"""

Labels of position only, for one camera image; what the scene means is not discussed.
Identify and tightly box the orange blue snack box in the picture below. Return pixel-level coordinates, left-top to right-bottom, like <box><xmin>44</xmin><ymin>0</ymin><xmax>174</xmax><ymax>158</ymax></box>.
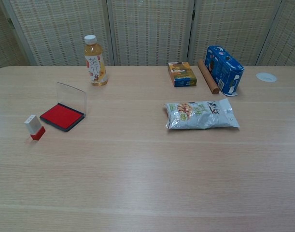
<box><xmin>168</xmin><ymin>61</ymin><xmax>198</xmax><ymax>87</ymax></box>

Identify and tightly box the silver nut snack bag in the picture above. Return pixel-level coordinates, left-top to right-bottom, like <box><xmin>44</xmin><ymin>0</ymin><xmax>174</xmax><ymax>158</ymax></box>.
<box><xmin>164</xmin><ymin>98</ymin><xmax>240</xmax><ymax>131</ymax></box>

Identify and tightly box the red ink pad clear lid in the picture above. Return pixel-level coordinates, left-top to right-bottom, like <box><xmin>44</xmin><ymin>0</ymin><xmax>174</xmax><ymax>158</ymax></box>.
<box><xmin>39</xmin><ymin>82</ymin><xmax>87</xmax><ymax>132</ymax></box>

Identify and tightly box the wooden rolling pin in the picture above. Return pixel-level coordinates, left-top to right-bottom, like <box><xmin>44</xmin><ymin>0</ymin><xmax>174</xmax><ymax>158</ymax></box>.
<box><xmin>197</xmin><ymin>59</ymin><xmax>220</xmax><ymax>95</ymax></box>

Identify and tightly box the woven folding screen panel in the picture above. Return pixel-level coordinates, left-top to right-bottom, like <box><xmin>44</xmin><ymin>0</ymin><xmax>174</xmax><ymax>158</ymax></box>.
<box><xmin>255</xmin><ymin>0</ymin><xmax>295</xmax><ymax>67</ymax></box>
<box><xmin>187</xmin><ymin>0</ymin><xmax>283</xmax><ymax>66</ymax></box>
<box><xmin>106</xmin><ymin>0</ymin><xmax>196</xmax><ymax>66</ymax></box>
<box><xmin>2</xmin><ymin>0</ymin><xmax>115</xmax><ymax>66</ymax></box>
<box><xmin>0</xmin><ymin>0</ymin><xmax>31</xmax><ymax>73</ymax></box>

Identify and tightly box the white round cable grommet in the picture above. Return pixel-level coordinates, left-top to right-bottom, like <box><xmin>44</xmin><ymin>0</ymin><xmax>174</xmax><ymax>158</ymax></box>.
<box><xmin>255</xmin><ymin>72</ymin><xmax>278</xmax><ymax>83</ymax></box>

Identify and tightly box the yellow tea drink bottle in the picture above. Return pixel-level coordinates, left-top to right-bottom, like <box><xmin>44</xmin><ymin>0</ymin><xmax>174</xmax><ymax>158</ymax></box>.
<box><xmin>84</xmin><ymin>34</ymin><xmax>109</xmax><ymax>87</ymax></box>

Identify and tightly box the white red stamp block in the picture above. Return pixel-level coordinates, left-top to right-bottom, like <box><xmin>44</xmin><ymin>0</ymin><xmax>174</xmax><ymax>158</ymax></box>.
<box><xmin>24</xmin><ymin>115</ymin><xmax>46</xmax><ymax>144</ymax></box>

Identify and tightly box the blue cookie box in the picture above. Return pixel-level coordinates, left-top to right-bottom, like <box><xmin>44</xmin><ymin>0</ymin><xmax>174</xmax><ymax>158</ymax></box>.
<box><xmin>204</xmin><ymin>45</ymin><xmax>245</xmax><ymax>97</ymax></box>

"""

**The problem**
Make an exact copy of the records above. Keep out every picture.

**Task output**
Labels of position only, for one camera image; what the scene means is not discussed.
Identify and tightly box the orange blue snack box in the picture below. Return pixel-level coordinates, left-top to right-bottom, like <box><xmin>44</xmin><ymin>0</ymin><xmax>174</xmax><ymax>158</ymax></box>.
<box><xmin>168</xmin><ymin>61</ymin><xmax>198</xmax><ymax>87</ymax></box>

Identify and tightly box the silver nut snack bag in the picture above. Return pixel-level coordinates, left-top to right-bottom, like <box><xmin>44</xmin><ymin>0</ymin><xmax>174</xmax><ymax>158</ymax></box>.
<box><xmin>164</xmin><ymin>98</ymin><xmax>240</xmax><ymax>131</ymax></box>

Identify and tightly box the red ink pad clear lid in the picture above. Return pixel-level coordinates, left-top to right-bottom, like <box><xmin>44</xmin><ymin>0</ymin><xmax>174</xmax><ymax>158</ymax></box>.
<box><xmin>39</xmin><ymin>82</ymin><xmax>87</xmax><ymax>132</ymax></box>

Identify and tightly box the wooden rolling pin in the picture above. Return pixel-level coordinates, left-top to right-bottom, like <box><xmin>44</xmin><ymin>0</ymin><xmax>174</xmax><ymax>158</ymax></box>.
<box><xmin>197</xmin><ymin>59</ymin><xmax>220</xmax><ymax>95</ymax></box>

Identify and tightly box the woven folding screen panel in the picture above. Return pixel-level coordinates, left-top to right-bottom, like <box><xmin>44</xmin><ymin>0</ymin><xmax>174</xmax><ymax>158</ymax></box>.
<box><xmin>255</xmin><ymin>0</ymin><xmax>295</xmax><ymax>67</ymax></box>
<box><xmin>187</xmin><ymin>0</ymin><xmax>283</xmax><ymax>66</ymax></box>
<box><xmin>106</xmin><ymin>0</ymin><xmax>196</xmax><ymax>66</ymax></box>
<box><xmin>2</xmin><ymin>0</ymin><xmax>115</xmax><ymax>66</ymax></box>
<box><xmin>0</xmin><ymin>0</ymin><xmax>31</xmax><ymax>73</ymax></box>

Identify and tightly box the white round cable grommet in the picture above. Return pixel-level coordinates, left-top to right-bottom, like <box><xmin>44</xmin><ymin>0</ymin><xmax>174</xmax><ymax>158</ymax></box>.
<box><xmin>255</xmin><ymin>72</ymin><xmax>278</xmax><ymax>83</ymax></box>

Identify and tightly box the yellow tea drink bottle in the picture above. Return pixel-level coordinates, left-top to right-bottom, like <box><xmin>44</xmin><ymin>0</ymin><xmax>174</xmax><ymax>158</ymax></box>.
<box><xmin>84</xmin><ymin>34</ymin><xmax>109</xmax><ymax>87</ymax></box>

Identify and tightly box the white red stamp block in the picture above. Return pixel-level coordinates, left-top to right-bottom, like <box><xmin>44</xmin><ymin>0</ymin><xmax>174</xmax><ymax>158</ymax></box>.
<box><xmin>24</xmin><ymin>115</ymin><xmax>46</xmax><ymax>144</ymax></box>

Identify and tightly box the blue cookie box in the picture above. Return pixel-level coordinates, left-top to right-bottom, like <box><xmin>44</xmin><ymin>0</ymin><xmax>174</xmax><ymax>158</ymax></box>.
<box><xmin>204</xmin><ymin>45</ymin><xmax>245</xmax><ymax>97</ymax></box>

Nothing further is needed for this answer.